Exercise prompt — Give the number of lines below that contain "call", with no other output.
*** Data excerpt ***
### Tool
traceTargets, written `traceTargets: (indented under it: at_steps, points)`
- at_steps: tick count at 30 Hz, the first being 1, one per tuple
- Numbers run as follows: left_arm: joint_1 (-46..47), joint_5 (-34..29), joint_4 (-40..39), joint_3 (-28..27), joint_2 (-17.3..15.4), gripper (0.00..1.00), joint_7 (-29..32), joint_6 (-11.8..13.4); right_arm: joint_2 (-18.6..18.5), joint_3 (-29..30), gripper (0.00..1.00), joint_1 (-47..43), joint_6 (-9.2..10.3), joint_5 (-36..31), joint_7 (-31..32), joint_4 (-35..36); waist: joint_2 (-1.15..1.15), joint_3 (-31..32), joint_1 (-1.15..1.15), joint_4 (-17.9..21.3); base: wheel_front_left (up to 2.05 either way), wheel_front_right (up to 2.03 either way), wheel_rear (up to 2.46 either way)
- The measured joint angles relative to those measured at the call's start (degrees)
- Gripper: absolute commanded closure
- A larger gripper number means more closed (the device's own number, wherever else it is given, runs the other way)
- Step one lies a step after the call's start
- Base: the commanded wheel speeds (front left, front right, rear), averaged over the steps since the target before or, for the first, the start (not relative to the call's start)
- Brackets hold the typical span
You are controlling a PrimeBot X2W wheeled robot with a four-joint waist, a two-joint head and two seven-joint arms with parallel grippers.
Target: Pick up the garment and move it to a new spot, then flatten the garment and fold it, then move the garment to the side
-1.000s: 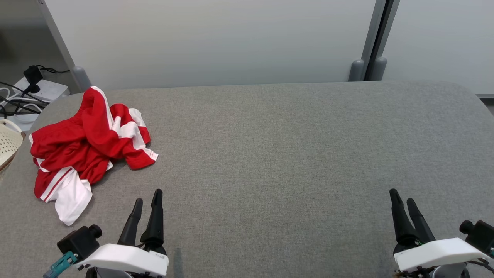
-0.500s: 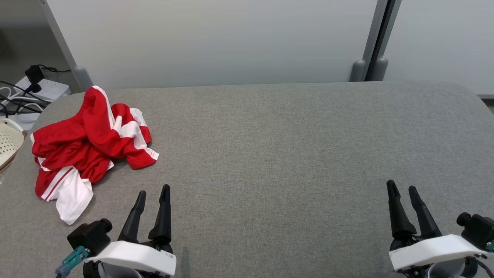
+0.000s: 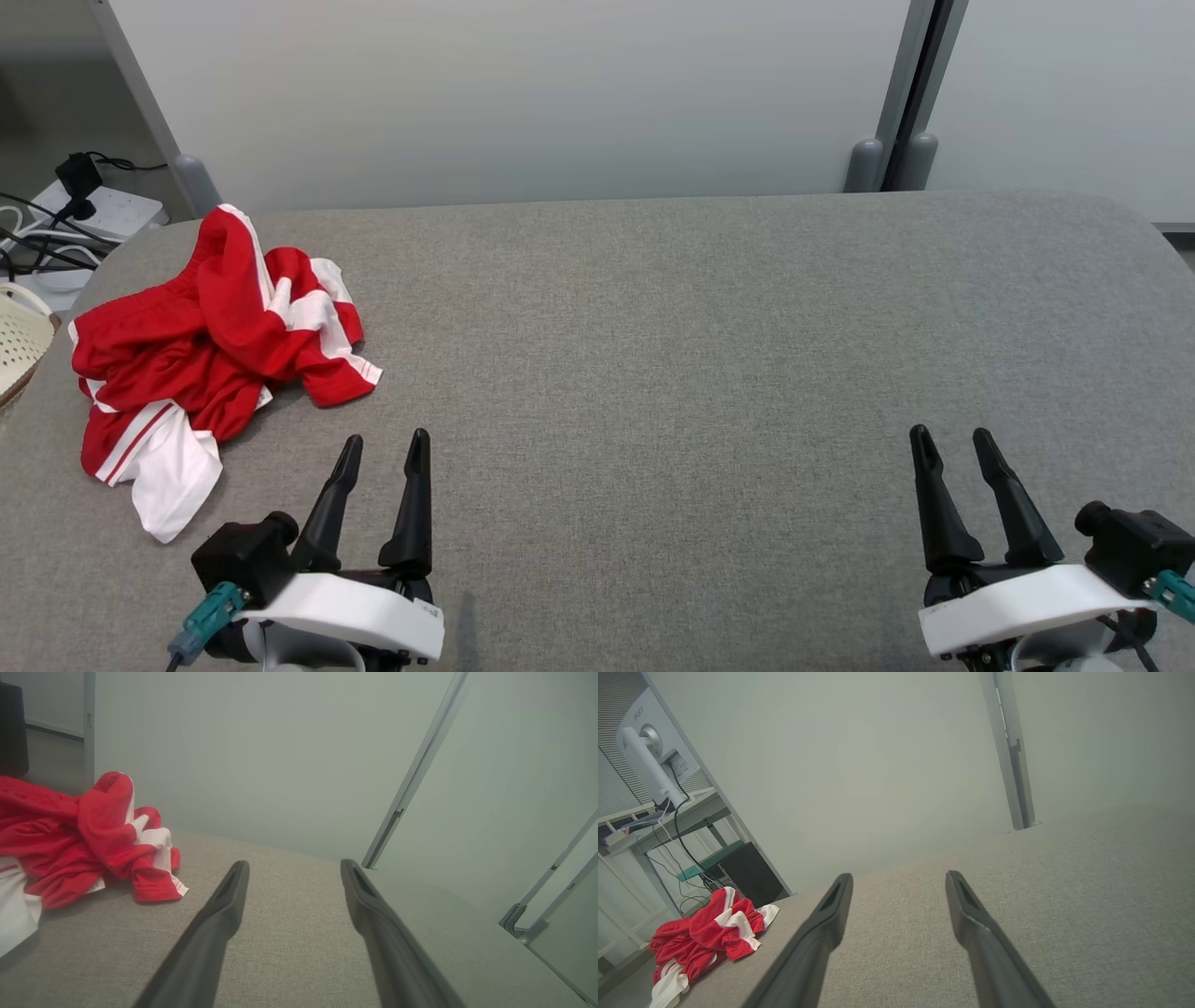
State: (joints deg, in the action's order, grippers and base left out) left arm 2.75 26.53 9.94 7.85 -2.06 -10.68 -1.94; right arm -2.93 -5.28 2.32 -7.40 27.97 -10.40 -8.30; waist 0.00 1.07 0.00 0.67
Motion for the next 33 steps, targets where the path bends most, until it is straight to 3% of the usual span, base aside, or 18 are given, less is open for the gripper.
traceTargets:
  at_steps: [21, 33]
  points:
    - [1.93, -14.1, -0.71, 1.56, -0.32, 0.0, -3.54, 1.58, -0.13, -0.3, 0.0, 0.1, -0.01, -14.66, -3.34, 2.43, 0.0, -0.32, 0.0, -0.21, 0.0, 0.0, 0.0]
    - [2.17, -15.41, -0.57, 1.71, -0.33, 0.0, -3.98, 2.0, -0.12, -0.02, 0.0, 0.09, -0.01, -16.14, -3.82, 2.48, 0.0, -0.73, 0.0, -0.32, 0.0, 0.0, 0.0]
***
Written response — 3